CAPÍTULO XX EL ADOLESCENTE

CAPÍTULO XX EL ADOLESCENTE

Novela por entrega de Roberto Farías Vera
Capitulo XX El Adolescente


Una mañana mi padre entró bruscamente en mi dormitorio con mi libreta de notas del primer semestre. Estaba más que enojado, el rostro enrojecido, el ceño fruncido, sus espesas cejas arqueadas. Comenzó a hablar en forma entrecortada mientras agitaba en sus manos mi libreta de notas. Por momentos me dio la sensación de que le iba a dar un ataque al corazón:

            “Jovencito, cómo has podido obtener estas calificaciones tan bajas con el esfuerzo que hacemos tu madre y yo para apoyarte en  tus estudios. En esta casa no te falta nada, hemos tratado de darte todo lo que corresponde a tu edad y mira con qué nos sales, con estas notas ni siquiera llegas para ocupar un puesto de oficinista. Esto se tiene que remediar, aún tienes un segundo semestre por delante, tú no eres ningún  tonto y lo único que debes hacer es colocarte las pilas y  ponerte a estudiar como corresponde. De ahora en adelante se acabaron las fiestecitas, el divertimento, ahora a trabajar, a ponerse el overol, a estudiar. Te lo digo de antemano, te vamos a controlar”.

            Enseguida entró mi madre que solamente se limitó a decir: “Niñito, se acabaron los postres, la repostería, ese va a ser mi castigo”.

            Se fueron mis padres a sus respectivos quehaceres. Me quedé largo tiempo tirado en la cama sin saber qué hacer. Todo lo que me había dicho el viejo era la verdad absoluta. Lo cierto era que me estaba farreando mi futuro profesional. Me levanté, abrí las ventana, respiré el aire tan especial de la primavera que recién comenzaba a asomar. Miré los árboles, distinguí los gorriones de siempre. Respiré profundamente y decidí seguir el discurso de papá: me pondría a estudiar, me dejaría el pellejo en ese quehacer. Mis padres no se merecían un hijo fracasado en los estudios.

            René, mi amigo del alma, que andaba un poco por las mismas, me acompañó y asumió con rigor, disciplina, mi nueva actitud hacia los estudios. Nos juntábamos en su casa o en la mía. Los padres de René eran parecidos a los míos aunque ellos participaban bastante en la política contingente.

            Las chicas, los bailes, las salidas locas, quedaron de lado. Mi madre aplicó su castigo gastronómico y dejó de elaborar todas aquellas cosas tan ricas como eran sus pie de limón, sus queques, sus tortas, etc. Ahora todo era serio. Responsabilidad absoluta, largas horas de trabajo estudiantil. Y vino la recompensa a fin de año, superé todas mis calificaciones y rendí unos exámenes que me permitieron tener un promedio con el cual podía acceder a una carrera superior. Me fue muy bien en la prueba de Aptitud Académica, por lo tanto decidí postular a lo que había decidido estudiar: Periodismo.

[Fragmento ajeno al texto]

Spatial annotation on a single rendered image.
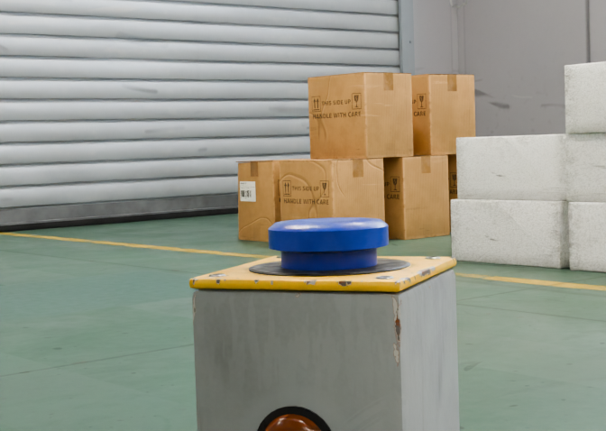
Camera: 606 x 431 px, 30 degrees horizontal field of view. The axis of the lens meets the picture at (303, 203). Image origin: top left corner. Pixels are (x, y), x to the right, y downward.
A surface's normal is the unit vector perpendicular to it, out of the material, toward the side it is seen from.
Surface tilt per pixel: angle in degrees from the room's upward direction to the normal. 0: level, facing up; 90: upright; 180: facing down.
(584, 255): 90
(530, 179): 90
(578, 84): 90
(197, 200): 90
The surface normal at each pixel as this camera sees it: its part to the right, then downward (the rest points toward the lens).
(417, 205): 0.65, 0.02
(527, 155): -0.75, 0.06
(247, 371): -0.36, 0.06
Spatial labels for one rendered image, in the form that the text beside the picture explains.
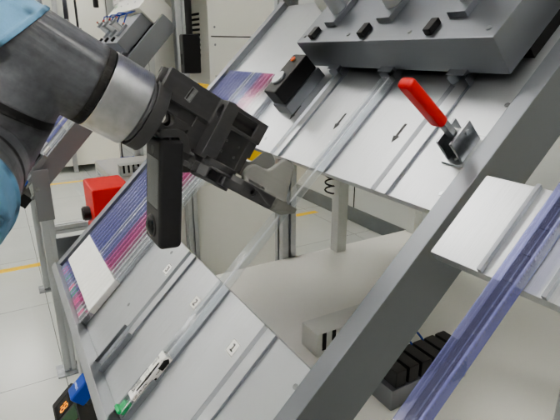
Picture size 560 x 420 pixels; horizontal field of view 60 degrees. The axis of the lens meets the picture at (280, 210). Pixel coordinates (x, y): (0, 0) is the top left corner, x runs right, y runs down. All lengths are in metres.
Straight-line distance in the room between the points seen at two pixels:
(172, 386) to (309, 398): 0.20
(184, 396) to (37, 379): 1.50
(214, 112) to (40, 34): 0.17
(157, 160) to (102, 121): 0.07
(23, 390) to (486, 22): 1.82
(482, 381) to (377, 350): 0.45
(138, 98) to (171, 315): 0.30
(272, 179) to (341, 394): 0.24
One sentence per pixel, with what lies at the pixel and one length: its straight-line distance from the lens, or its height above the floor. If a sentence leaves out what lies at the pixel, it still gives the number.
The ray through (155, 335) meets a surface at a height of 0.78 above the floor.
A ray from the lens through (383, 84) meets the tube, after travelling 0.63.
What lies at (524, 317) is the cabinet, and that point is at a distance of 1.08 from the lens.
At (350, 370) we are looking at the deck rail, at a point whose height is 0.86.
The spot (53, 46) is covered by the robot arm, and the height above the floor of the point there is 1.12.
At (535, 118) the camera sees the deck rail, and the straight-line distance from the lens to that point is 0.50.
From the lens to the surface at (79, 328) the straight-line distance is 0.78.
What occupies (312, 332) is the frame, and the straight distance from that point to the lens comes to 0.85.
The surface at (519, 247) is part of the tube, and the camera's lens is 0.31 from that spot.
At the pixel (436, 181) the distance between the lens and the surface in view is 0.49.
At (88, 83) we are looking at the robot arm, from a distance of 0.45.
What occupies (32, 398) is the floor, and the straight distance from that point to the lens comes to 1.94.
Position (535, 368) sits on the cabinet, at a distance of 0.94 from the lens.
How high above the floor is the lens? 1.12
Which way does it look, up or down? 18 degrees down
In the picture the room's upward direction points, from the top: straight up
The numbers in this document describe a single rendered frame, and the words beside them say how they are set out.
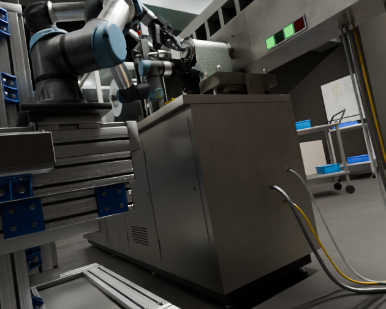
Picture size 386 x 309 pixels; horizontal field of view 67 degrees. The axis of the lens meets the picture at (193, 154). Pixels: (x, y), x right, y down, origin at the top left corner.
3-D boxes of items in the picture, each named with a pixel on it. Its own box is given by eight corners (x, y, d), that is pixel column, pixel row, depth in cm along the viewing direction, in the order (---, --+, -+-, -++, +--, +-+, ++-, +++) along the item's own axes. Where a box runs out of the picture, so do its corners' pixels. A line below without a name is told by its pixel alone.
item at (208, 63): (201, 87, 156) (195, 54, 157) (234, 87, 169) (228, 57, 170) (201, 87, 155) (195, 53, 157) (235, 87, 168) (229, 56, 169)
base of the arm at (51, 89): (35, 106, 75) (30, 69, 75) (29, 121, 87) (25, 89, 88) (95, 106, 83) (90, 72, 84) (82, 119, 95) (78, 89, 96)
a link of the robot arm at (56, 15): (11, -6, 125) (128, -12, 132) (22, 9, 136) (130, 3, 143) (15, 20, 124) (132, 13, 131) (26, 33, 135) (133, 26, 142)
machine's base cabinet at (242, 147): (83, 246, 323) (71, 169, 328) (138, 232, 358) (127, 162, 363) (227, 322, 112) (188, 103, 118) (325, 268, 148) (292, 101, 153)
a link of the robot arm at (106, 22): (76, 83, 85) (113, 17, 124) (125, 71, 82) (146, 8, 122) (53, 43, 77) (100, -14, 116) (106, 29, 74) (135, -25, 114)
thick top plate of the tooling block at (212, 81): (200, 94, 150) (198, 83, 150) (256, 94, 171) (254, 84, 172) (219, 83, 136) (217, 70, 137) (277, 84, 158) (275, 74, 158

            Mis padres deseaban que yo fuera abogado. Pero quedaron satisfechos con mi deseo profesional. ¿Por qué periodista? Fácil respuesta. En el material literario que debía leer estaba Ernest Hemingway que de un principio me conquistó con sus narraciones. Hemingway las oficiaba de periodista, de corresponsal de guerra. En todo caso sabía de antemano que yo iba a ser un periodista más tranquilo y no tan aventurero como el escritor norteamericano.

            El año 1964 me vio ingresar en la Escuela de Periodismo. Mis diecinueve años aún delataban mi adolescencia. Seguía conservando rasgos juveniles, mi personalidad seguía siendo la misma. Ni atrevida, ni muy quedada. Seguía viviendo en casa siendo atendido por mi madre como si yo no hubiese crecido. Mis hermanas transitaban por un mundo que no era el mío. Mis padres trabajando en lo suyo. Quería a mis  viejos, a mis hermanas, aunque no era muy de mostrar mis sentimientos.

            En fin, de un principio me dije que debía tomarme en serio mis estudios. Y así lo hice. René por su parte siguió la carrera de pedagogía en francés.